Following up on Friday’s post, Judge Talwani’s Order enjoined the use of The Atomic Café’s trademarks in written and electronic material, but denied the injunction without prejudice with respect to retail sales of Plaintiff’s prepackaged coffee beans, based on Plaintiff’s assertion at argument that it was not seeking to enjoin this use of the mark.
I am in San Francisco for the next few days, at the International Network of Boutique and International Law Firms (INBLF) Annual Meeting. This is a vetted network of boutique law firms that together provide a full range of legal services, while providing the focus on client service that comes with a smaller firm that focuses on a particular area of law. My firm, Lando & Anastasi, is the intellectual property firm of the Boston chapter of the INBLF. I will be posting on IP events in D. Mass. while I am here, but the posts may go up later in the day than is typical.

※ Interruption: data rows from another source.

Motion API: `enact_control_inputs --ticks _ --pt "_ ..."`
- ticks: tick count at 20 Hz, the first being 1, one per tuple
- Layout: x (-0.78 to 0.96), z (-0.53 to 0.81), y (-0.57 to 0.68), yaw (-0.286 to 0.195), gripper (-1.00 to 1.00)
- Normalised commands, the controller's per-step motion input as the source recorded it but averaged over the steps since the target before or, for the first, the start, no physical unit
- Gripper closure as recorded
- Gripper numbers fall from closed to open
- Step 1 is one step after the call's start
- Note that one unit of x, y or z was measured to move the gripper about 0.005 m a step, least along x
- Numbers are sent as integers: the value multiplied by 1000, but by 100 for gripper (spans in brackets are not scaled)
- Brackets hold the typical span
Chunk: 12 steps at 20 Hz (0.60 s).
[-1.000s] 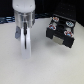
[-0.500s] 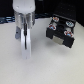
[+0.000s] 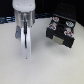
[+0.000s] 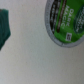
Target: Open the kcup holder, insert the kcup into the holder, and close the kcup holder
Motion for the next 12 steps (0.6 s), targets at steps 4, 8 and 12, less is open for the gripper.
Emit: enact_control_inputs --ticks 4,8,12 --pt "-454 40 71 -56 -100" --pt "-538 -11 0 -79 -100" --pt "-170 -31 2 -27 -100"
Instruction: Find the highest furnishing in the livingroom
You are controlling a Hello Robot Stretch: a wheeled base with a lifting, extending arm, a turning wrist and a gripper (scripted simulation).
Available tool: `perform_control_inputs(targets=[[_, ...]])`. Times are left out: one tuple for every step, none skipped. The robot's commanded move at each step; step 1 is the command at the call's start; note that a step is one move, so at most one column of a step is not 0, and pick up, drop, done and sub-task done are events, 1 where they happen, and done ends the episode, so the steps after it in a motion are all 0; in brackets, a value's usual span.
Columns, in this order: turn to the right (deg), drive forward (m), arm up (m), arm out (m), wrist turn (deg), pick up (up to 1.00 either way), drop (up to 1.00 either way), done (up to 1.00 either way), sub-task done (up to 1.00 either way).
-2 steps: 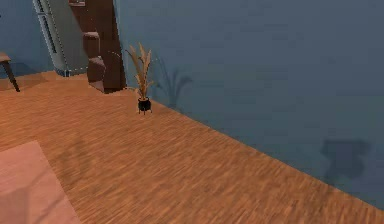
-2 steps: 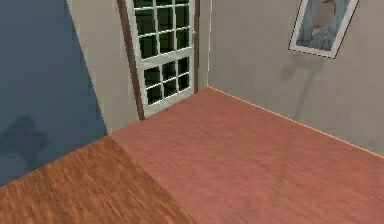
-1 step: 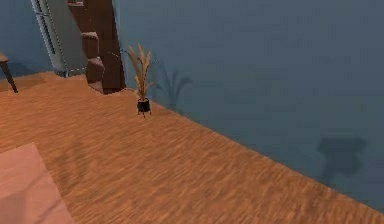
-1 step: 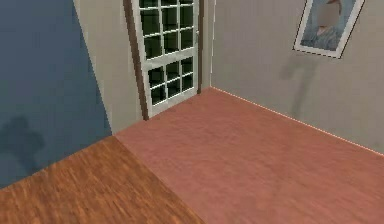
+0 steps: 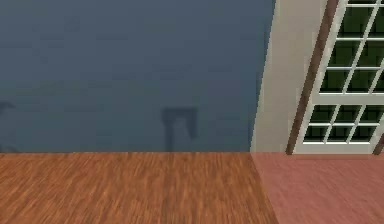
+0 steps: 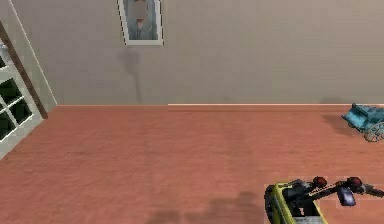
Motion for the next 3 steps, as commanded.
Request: perform_control_inputs(targets=[[27.0, 0.00, 0.00, 0.00, 0.0, 0.00, 0.00, 0.00, 0.00], [0.0, 0.15, 0.00, 0.00, 0.0, 0.00, 0.00, 0.00, 0.00], [45.0, 0.00, 0.00, 0.00, 0.0, 0.00, 0.00, 0.00, 0.00]])
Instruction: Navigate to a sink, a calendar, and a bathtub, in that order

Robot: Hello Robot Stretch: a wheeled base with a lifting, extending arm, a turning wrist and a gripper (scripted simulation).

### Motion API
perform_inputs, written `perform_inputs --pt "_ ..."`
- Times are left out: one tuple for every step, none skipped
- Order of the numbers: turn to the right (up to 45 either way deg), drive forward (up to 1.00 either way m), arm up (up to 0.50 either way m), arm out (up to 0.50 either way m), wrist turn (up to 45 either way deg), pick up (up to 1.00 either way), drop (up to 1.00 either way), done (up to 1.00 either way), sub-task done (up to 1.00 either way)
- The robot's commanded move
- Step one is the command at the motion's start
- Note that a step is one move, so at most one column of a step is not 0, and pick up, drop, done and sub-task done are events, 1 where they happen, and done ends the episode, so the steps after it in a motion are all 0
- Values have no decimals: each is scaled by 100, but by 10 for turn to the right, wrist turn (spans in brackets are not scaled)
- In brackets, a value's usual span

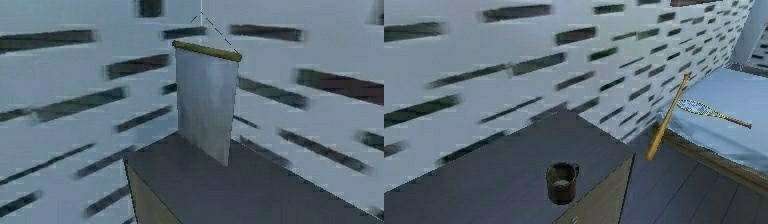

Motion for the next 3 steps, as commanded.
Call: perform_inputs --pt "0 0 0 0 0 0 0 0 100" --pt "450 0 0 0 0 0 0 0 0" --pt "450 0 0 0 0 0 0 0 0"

Judge Young is known in this district for keeping his cases moving. He lived up to that reputation last week, issuing an order denying a motion to continue a bench trial regarding claims of patent infringement based on the filing of an Abbreviated New Drug Application (ANDA). Three days of trial had occurred in March, at which point the Abhai discovered that certain of the tests, the results it had produced in discovery, had been incorrectly performed. Abhai moved to amend its pretrial memorandum to include eight additional exhibits related to the faulty nature of the testing; Judge Young granted the motion but suspended the trial to permit discovery on this new evidence. Shire LLC v. Abhai LLC (15-cv-13909). With trial set to resume in early September, Shire moved for a further continuance of the trial to permit the discovery of new evidence that Shire asserted was relevant to the issue of infringement. One week prior to Shire’s motion, the FDA refused to approve Abhai’s ANDA and directed Abhai to redo all bioequivalence testing on newly created batches of product. Shire contended that the prior product, on which all existing evidence at trial was based, might not be representative of the product that ultimately is approved for sale. Judge Young denied the motion, citing the profound public policy reasons favoring expeditious adjudication of claims brought under the Hatch-Waxman Act (although he declined to identify any in his order).

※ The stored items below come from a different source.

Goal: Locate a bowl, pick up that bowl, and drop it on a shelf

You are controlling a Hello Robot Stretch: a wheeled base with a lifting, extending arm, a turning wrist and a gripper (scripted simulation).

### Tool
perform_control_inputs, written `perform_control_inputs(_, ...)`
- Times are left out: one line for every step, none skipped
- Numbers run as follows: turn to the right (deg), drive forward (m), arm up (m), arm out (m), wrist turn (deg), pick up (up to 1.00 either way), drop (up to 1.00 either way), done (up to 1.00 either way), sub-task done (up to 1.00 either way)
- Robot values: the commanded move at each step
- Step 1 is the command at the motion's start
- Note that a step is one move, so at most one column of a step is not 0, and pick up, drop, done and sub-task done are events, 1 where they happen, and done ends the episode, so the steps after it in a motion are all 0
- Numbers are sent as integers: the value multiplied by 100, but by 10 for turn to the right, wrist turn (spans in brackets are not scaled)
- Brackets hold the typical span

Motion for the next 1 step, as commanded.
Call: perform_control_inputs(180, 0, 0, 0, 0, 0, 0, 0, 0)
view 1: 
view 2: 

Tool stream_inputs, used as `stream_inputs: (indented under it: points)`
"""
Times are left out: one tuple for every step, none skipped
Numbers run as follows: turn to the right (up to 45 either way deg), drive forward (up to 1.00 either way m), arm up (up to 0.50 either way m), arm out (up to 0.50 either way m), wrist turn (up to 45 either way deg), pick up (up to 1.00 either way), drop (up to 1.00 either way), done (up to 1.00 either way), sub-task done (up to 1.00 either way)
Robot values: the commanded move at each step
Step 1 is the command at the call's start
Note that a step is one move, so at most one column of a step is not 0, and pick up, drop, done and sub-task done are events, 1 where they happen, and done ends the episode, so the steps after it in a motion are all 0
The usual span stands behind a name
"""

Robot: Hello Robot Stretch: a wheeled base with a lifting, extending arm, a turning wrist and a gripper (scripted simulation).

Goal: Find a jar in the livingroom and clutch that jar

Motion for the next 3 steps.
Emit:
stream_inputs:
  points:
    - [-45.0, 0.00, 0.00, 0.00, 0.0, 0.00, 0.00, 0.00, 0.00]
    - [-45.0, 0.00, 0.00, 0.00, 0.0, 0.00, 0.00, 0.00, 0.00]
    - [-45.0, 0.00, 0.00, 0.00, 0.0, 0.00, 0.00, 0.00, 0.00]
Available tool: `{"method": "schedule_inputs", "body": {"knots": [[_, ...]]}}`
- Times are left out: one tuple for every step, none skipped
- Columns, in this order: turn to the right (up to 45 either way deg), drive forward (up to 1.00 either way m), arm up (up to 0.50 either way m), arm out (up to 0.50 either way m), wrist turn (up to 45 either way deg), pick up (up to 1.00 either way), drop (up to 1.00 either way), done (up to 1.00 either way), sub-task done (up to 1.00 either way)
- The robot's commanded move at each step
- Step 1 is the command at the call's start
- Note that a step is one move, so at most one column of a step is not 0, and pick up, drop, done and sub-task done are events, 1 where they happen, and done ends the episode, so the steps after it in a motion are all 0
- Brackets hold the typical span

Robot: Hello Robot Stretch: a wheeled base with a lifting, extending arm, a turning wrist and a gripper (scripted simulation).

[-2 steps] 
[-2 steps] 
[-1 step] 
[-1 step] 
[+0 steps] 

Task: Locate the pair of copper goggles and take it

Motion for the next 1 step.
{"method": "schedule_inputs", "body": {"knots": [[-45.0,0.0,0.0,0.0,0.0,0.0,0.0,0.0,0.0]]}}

Silkeen LLC filed suit in the District of Massachusetts yesterday, alleging that Zoll infringes U.S. Patent No. 7,944,469, titled “System and Method for Using Self-Learning Rules to Enable Adaptive Security Monitoring. Silkeen identifies itself as a Texas limited liability company with a principal place of business in Plano, Texas, a common location for non-practicing entities, leading me to believe that in years past, this suit would have been filed in the Eastern District of Texas. Silkeen alleges that Zoll infringes the ‘469 patent through its making and selling of monitor defibrillators, specifically Zoll’s “R Series Monitor Defibrillators.” Many of the allegations relating to specific limitations being found in the Zoll product are “on information and belief,” suggesting that Silkeen has not thoroughly analyzed the accused product.

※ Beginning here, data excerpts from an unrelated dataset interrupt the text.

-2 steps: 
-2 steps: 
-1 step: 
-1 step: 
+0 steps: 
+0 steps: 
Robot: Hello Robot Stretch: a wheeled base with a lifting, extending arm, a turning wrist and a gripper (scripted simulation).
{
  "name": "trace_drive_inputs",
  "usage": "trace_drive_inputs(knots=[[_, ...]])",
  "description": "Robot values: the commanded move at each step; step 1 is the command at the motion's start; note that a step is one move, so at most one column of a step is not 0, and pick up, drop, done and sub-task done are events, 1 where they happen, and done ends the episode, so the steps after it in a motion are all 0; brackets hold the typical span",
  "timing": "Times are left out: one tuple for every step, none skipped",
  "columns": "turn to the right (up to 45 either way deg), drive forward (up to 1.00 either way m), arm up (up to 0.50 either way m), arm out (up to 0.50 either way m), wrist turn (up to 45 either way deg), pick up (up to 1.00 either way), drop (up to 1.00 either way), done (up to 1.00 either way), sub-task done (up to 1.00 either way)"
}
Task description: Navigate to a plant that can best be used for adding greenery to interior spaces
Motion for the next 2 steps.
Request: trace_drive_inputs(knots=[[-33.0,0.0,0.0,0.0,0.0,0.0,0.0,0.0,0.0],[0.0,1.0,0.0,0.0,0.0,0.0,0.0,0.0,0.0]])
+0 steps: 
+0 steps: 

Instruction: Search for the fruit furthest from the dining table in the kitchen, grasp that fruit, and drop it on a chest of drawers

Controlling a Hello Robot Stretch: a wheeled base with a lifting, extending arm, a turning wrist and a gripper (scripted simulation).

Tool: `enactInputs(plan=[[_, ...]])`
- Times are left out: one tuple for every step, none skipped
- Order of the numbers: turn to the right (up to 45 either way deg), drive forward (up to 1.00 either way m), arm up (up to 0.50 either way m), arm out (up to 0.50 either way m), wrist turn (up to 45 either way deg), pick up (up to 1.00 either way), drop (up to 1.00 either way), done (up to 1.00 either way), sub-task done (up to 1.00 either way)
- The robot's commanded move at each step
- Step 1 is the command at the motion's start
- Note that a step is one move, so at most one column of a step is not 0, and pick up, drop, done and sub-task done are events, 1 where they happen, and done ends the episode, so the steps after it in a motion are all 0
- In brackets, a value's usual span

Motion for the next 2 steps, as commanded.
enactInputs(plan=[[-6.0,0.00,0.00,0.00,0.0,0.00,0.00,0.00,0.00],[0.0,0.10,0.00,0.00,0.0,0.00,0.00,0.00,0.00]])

Silkeen appears to be a non-practicing entity whose business consists solely of bringing infringement lawsuits. An internet search turns up no information on the company other than a series of infringement suits involving the same patent against twenty-six other entities. All twenty-two of Silkeen’s filings prior to 2017 (and thus prior to TC Heartland’s limiting of venue in patent lawsuits) were filed in the Eastern District of Texas. I further note that Silkeen is represented by Ferraiuoli LLC, the same Puerto Rican law firm that sued FitnessKeeper on behalf of Venus Locations LLC, another Plano Texas non-practicing entity, on August 17th.